The whole listing below is to be copied exactly, with every picture left out.

——

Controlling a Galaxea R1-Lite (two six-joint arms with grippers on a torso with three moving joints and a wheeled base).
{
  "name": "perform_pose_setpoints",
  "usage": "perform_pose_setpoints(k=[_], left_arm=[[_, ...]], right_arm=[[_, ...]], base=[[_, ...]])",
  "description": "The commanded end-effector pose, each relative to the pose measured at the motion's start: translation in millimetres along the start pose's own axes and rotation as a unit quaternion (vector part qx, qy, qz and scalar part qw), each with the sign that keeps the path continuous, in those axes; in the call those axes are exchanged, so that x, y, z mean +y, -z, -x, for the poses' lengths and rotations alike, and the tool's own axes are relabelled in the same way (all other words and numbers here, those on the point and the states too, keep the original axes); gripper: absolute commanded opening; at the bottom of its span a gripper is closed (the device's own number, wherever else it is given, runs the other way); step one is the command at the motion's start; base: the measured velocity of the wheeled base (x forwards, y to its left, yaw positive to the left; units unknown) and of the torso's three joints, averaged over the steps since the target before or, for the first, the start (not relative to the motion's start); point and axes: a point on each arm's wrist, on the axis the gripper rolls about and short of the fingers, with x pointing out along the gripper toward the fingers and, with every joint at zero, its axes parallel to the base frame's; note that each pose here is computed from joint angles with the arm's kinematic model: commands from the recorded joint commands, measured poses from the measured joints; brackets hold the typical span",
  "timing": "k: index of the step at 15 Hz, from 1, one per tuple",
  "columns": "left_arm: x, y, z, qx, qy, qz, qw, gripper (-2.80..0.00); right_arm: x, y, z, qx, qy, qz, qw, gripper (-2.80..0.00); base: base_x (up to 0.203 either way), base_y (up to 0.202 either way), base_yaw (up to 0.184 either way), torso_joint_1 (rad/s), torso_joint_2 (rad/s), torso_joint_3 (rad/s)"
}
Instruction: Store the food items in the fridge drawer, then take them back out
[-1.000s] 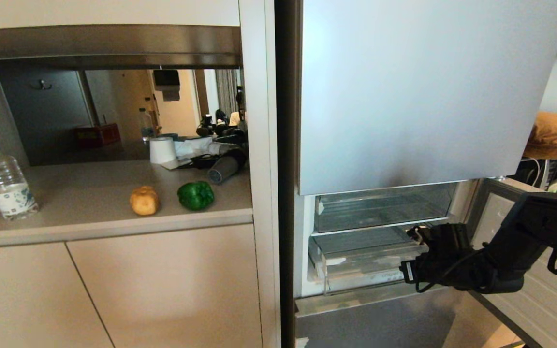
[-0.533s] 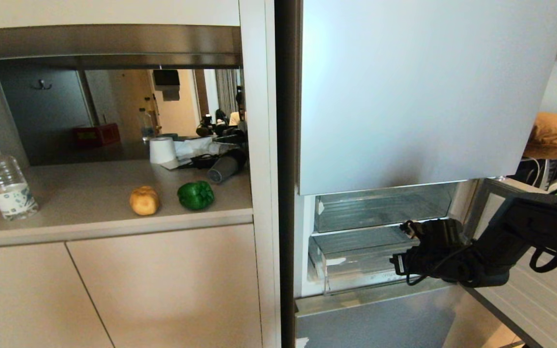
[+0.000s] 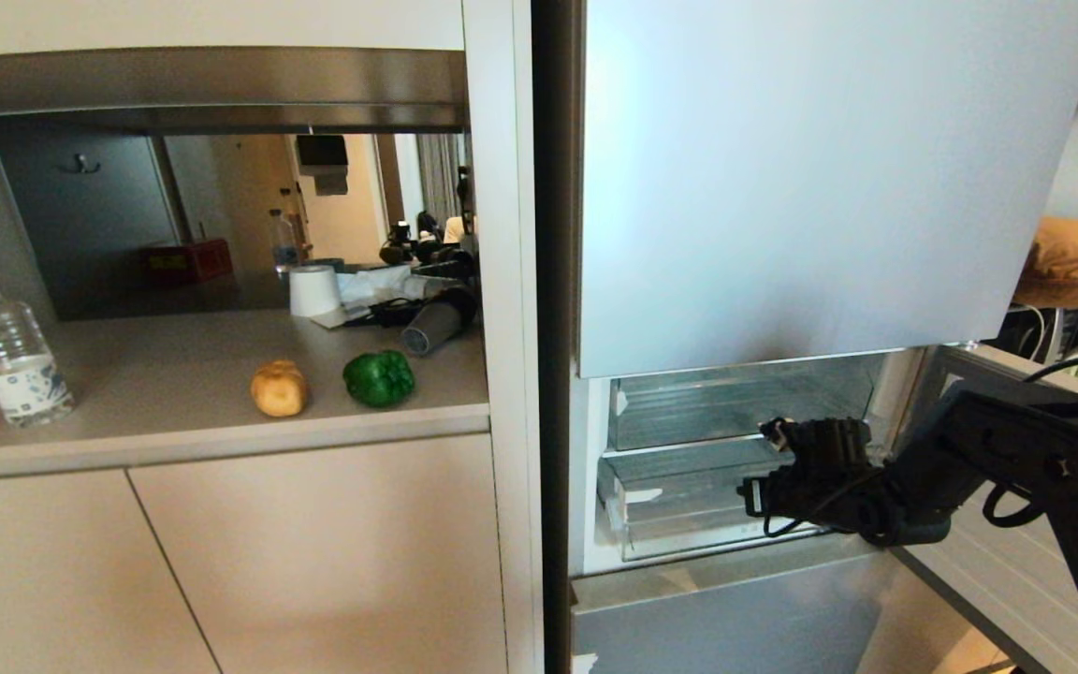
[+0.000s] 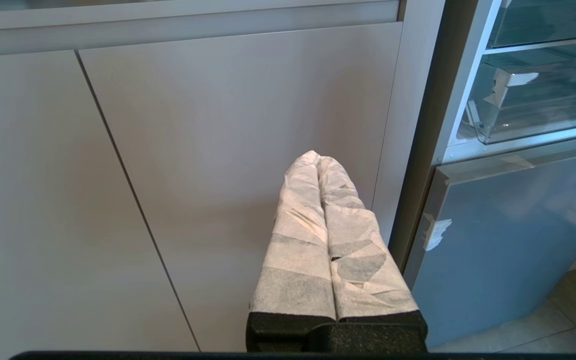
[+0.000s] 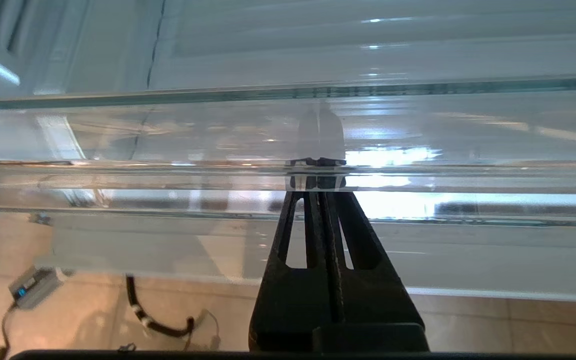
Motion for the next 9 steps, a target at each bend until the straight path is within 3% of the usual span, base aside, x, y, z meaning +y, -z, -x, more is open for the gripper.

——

▶ OUTPUT OF THE TASK
Controlling a Galaxea R1-Lite (two six-joint arms with grippers on a torso with three moving joints and a wheeled base).
{
  "name": "perform_pose_setpoints",
  "usage": "perform_pose_setpoints(k=[_], left_arm=[[_, ...]], right_arm=[[_, ...]], base=[[_, ...]])",
  "description": "The commanded end-effector pose, each relative to the pose measured at the motion's start: translation in millimetres along the start pose's own axes and rotation as a unit quaternion (vector part qx, qy, qz and scalar part qw), each with the sign that keeps the path continuous, in those axes; in the call those axes are exchanged, so that x, y, z mean +y, -z, -x, for the poses' lengths and rotations alike, and the tool's own axes are relabelled in the same way (all other words and numbers here, those on the point and the states too, keep the original axes); gripper: absolute commanded opening; at the bottom of its span a gripper is closed (the device's own number, wherever else it is given, runs the other way); step one is the command at the motion's start; base: the measured velocity of the wheeled base (x forwards, y to its left, yaw positive to the left; units unknown) and of the torso's three joints, averaged over the steps since the target before or, for the first, the start (not relative to the motion's start); point and axes: a point on each arm's wrist, on the axis the gripper rolls about and short of the fingers, with x pointing out along the gripper toward the fingers and, with every joint at zero, its axes parallel to the base frame's; note that each pose here is computed from joint angles with the arm's kinematic model: commands from the recorded joint commands, measured poses from the measured joints; brackets hold the typical span",
  "timing": "k: index of the step at 15 Hz, from 1, one per tuple",
  "columns": "left_arm: x, y, z, qx, qy, qz, qw, gripper (-2.80..0.00); right_arm: x, y, z, qx, qy, qz, qw, gripper (-2.80..0.00); base: base_x (up to 0.203 either way), base_y (up to 0.202 either way), base_yaw (up to 0.184 either way), torso_joint_1 (rad/s), torso_joint_2 (rad/s), torso_joint_3 (rad/s)"
}
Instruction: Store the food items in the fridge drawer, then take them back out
[-1.000s] 
[-0.533s] 
[+0.000s] 
[+0.000s] 
[+0.000s] 
Motion for the next 9 steps, a target at each bend until the straight path is within 3% of the usual span, base aside, x, y, z meaning +y, -z, -x, more is open for the gripper.

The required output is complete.